(Data extracted from a collection)
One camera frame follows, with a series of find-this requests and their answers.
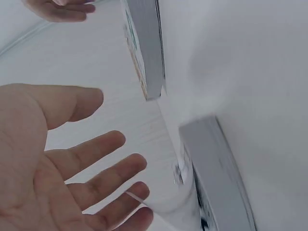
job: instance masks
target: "human hand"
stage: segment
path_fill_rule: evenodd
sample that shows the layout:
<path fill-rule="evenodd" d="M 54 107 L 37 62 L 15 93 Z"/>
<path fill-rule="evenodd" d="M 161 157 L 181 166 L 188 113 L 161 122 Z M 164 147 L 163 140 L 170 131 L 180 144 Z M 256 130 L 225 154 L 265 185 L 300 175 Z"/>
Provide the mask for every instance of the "human hand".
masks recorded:
<path fill-rule="evenodd" d="M 13 84 L 0 87 L 0 230 L 145 231 L 152 211 L 142 208 L 116 229 L 139 203 L 126 193 L 95 215 L 98 203 L 146 168 L 133 154 L 86 183 L 64 181 L 125 143 L 112 131 L 67 150 L 44 151 L 47 131 L 93 114 L 103 103 L 97 89 Z M 129 190 L 145 199 L 149 189 Z"/>
<path fill-rule="evenodd" d="M 50 22 L 82 22 L 95 6 L 95 0 L 22 0 L 27 8 Z"/>

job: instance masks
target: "finger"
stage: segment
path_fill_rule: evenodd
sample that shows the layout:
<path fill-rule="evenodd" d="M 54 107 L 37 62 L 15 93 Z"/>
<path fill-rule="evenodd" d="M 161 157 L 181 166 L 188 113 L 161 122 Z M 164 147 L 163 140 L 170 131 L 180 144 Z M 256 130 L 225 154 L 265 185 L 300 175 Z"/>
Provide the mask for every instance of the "finger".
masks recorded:
<path fill-rule="evenodd" d="M 67 186 L 81 210 L 85 210 L 109 196 L 124 182 L 144 170 L 146 165 L 141 155 L 132 154 L 84 184 Z"/>
<path fill-rule="evenodd" d="M 152 221 L 152 210 L 143 207 L 114 231 L 146 231 L 150 227 Z"/>
<path fill-rule="evenodd" d="M 111 131 L 70 149 L 46 151 L 45 155 L 56 166 L 63 180 L 67 180 L 124 143 L 125 136 L 121 132 Z"/>
<path fill-rule="evenodd" d="M 53 13 L 54 22 L 83 22 L 87 19 L 85 12 L 70 11 L 66 9 L 56 9 Z"/>
<path fill-rule="evenodd" d="M 65 6 L 68 4 L 85 4 L 88 2 L 95 2 L 95 0 L 56 0 L 59 2 L 61 6 Z"/>
<path fill-rule="evenodd" d="M 143 182 L 135 183 L 128 191 L 140 196 L 143 200 L 150 193 L 149 188 Z M 85 215 L 86 222 L 94 230 L 112 230 L 139 205 L 138 201 L 124 193 L 95 215 Z"/>
<path fill-rule="evenodd" d="M 72 86 L 21 85 L 40 106 L 48 129 L 92 115 L 103 103 L 99 89 Z"/>
<path fill-rule="evenodd" d="M 95 11 L 95 6 L 86 4 L 86 5 L 67 5 L 64 6 L 66 10 L 69 11 L 77 11 L 77 12 L 84 12 L 84 13 L 93 13 Z"/>

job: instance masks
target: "fingernail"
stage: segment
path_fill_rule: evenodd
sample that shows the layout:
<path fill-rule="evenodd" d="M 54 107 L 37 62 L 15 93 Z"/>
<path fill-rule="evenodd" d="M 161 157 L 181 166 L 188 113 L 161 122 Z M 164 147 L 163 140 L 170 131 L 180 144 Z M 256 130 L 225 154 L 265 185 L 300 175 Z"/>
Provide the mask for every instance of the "fingernail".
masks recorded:
<path fill-rule="evenodd" d="M 61 5 L 61 6 L 65 6 L 66 5 L 65 0 L 58 0 L 58 2 L 59 2 L 59 5 Z"/>

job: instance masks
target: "white wall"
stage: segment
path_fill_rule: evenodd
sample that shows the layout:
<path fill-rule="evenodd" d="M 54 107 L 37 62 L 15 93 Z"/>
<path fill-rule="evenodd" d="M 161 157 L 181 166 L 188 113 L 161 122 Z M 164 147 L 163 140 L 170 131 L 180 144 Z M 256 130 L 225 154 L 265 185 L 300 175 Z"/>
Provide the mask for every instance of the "white wall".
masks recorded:
<path fill-rule="evenodd" d="M 218 116 L 258 230 L 308 230 L 308 2 L 161 0 L 167 96 L 177 126 Z"/>

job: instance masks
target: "book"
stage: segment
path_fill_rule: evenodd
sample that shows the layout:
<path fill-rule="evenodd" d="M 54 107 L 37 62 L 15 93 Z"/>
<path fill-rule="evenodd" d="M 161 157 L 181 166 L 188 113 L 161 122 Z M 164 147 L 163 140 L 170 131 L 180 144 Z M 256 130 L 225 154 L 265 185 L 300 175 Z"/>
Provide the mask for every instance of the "book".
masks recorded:
<path fill-rule="evenodd" d="M 160 97 L 165 78 L 158 0 L 121 0 L 124 31 L 147 101 Z"/>

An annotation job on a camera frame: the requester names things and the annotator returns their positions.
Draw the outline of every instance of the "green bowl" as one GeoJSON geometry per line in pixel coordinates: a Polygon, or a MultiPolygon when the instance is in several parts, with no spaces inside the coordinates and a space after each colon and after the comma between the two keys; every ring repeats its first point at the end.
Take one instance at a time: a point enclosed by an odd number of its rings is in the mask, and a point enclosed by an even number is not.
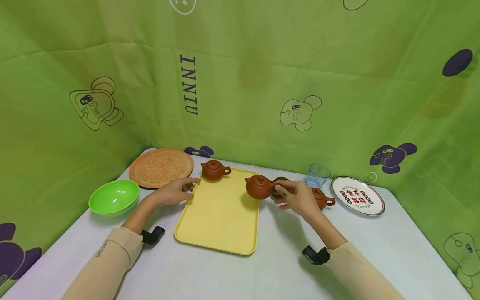
{"type": "Polygon", "coordinates": [[[120,216],[135,206],[140,188],[135,181],[116,180],[99,187],[88,200],[88,207],[103,216],[120,216]]]}

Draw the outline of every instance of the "yellow tray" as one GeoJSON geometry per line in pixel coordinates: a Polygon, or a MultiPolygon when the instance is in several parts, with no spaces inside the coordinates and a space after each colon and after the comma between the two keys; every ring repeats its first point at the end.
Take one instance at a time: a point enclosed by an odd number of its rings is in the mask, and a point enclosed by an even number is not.
{"type": "Polygon", "coordinates": [[[195,185],[175,227],[178,241],[240,255],[255,251],[260,201],[245,191],[245,178],[257,173],[231,169],[219,181],[195,185]]]}

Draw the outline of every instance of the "beige sleeve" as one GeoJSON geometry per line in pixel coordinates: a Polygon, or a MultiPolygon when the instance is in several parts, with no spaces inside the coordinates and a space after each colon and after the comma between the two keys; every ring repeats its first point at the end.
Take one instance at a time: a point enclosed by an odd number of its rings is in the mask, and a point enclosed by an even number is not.
{"type": "Polygon", "coordinates": [[[140,254],[142,240],[142,236],[127,228],[114,228],[61,299],[113,299],[123,275],[133,266],[140,254]]]}
{"type": "Polygon", "coordinates": [[[326,265],[357,300],[405,299],[351,243],[328,249],[326,265]]]}

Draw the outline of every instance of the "brown clay teapot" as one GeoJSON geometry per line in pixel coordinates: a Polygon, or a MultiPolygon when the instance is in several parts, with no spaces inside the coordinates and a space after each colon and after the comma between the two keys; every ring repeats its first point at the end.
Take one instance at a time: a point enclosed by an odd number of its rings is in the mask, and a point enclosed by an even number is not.
{"type": "Polygon", "coordinates": [[[230,174],[232,169],[224,167],[221,162],[217,160],[209,160],[202,165],[202,176],[208,180],[215,181],[223,177],[223,175],[230,174]]]}
{"type": "MultiPolygon", "coordinates": [[[[279,181],[279,180],[285,180],[288,181],[287,177],[279,176],[273,180],[273,182],[279,181]]],[[[278,199],[278,198],[283,198],[282,195],[280,195],[276,190],[275,190],[275,185],[272,186],[272,193],[270,194],[270,197],[278,199]]]]}
{"type": "Polygon", "coordinates": [[[245,189],[248,195],[253,199],[262,200],[268,197],[272,193],[272,189],[276,186],[267,177],[262,175],[253,175],[250,178],[245,178],[247,184],[245,189]]]}
{"type": "Polygon", "coordinates": [[[326,206],[335,205],[335,198],[330,198],[325,196],[322,190],[317,188],[312,188],[312,192],[313,192],[313,196],[315,197],[315,200],[317,201],[317,205],[320,209],[324,209],[326,206]]]}

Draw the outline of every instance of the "clear plastic cup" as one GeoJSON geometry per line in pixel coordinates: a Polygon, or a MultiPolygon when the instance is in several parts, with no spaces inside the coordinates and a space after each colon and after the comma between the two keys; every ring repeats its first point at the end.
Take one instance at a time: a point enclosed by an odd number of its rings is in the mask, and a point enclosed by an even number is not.
{"type": "Polygon", "coordinates": [[[312,188],[321,188],[322,185],[330,178],[330,170],[320,164],[311,164],[308,169],[307,178],[304,182],[312,188]]]}

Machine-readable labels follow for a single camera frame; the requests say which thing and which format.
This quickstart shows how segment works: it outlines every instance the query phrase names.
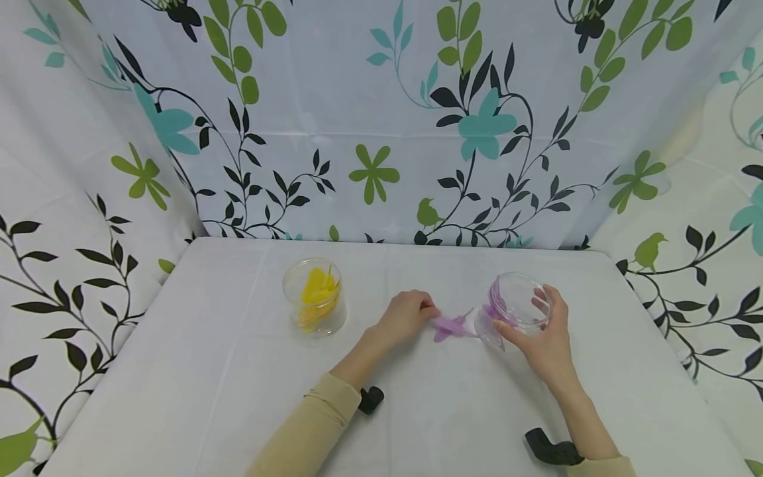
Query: black clip
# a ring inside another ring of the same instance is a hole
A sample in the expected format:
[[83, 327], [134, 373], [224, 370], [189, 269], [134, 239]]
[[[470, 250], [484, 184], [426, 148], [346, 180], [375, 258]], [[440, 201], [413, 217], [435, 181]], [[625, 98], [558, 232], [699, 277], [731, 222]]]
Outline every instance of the black clip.
[[541, 462], [553, 466], [576, 466], [585, 460], [572, 442], [566, 440], [552, 444], [540, 427], [527, 432], [525, 439], [535, 457]]
[[370, 416], [382, 401], [384, 401], [384, 393], [376, 386], [371, 386], [368, 391], [361, 389], [358, 409], [366, 416]]

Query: forearm
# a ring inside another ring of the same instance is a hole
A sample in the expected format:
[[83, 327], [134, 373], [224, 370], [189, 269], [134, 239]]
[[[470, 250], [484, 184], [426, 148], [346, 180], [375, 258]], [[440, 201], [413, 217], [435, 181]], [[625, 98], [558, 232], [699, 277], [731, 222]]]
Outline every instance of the forearm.
[[334, 366], [331, 374], [360, 392], [360, 388], [390, 348], [389, 340], [375, 327], [370, 327], [347, 356]]
[[575, 379], [552, 393], [562, 409], [572, 442], [589, 460], [620, 457], [612, 437], [596, 411], [593, 401]]
[[262, 448], [246, 477], [311, 477], [360, 404], [359, 390], [389, 346], [369, 328], [355, 347], [304, 396]]

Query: yellow plastic piece
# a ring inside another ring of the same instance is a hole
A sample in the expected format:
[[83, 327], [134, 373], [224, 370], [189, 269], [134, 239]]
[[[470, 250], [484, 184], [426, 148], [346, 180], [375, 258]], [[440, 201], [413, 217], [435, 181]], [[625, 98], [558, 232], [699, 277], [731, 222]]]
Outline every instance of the yellow plastic piece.
[[[340, 284], [334, 282], [334, 277], [331, 275], [331, 268], [328, 273], [325, 273], [320, 268], [314, 268], [307, 275], [307, 282], [302, 289], [302, 304], [304, 308], [299, 313], [297, 324], [302, 333], [309, 334], [318, 328], [321, 321], [326, 319], [329, 314], [336, 308], [336, 303], [339, 301]], [[318, 307], [310, 307], [316, 303], [322, 303], [327, 298], [333, 296], [328, 302], [323, 303]]]

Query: beige sweater
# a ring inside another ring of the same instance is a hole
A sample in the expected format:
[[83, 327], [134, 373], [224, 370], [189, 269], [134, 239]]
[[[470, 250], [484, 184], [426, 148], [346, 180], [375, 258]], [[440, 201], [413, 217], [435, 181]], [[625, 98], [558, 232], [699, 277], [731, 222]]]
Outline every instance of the beige sweater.
[[[262, 448], [246, 477], [312, 477], [334, 447], [355, 410], [360, 394], [329, 373]], [[568, 467], [569, 477], [636, 477], [630, 459], [586, 460]]]

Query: glass jar
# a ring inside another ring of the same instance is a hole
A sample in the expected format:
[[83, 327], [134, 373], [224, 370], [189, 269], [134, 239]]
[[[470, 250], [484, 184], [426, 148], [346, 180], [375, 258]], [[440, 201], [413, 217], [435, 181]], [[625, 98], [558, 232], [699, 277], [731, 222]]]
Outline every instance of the glass jar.
[[304, 334], [336, 333], [347, 318], [342, 275], [328, 259], [314, 257], [284, 273], [282, 287], [291, 305], [291, 319]]
[[499, 275], [478, 310], [475, 331], [488, 346], [505, 351], [504, 338], [493, 327], [503, 321], [524, 334], [540, 333], [551, 317], [551, 298], [543, 285], [520, 272]]

- WHAT THIS TASK INVOLVES -
Your answer should be the lines of the records that hold the string "hand".

- YOUR RESPONSE -
target: "human hand"
Provide the mask for every instance of the "human hand".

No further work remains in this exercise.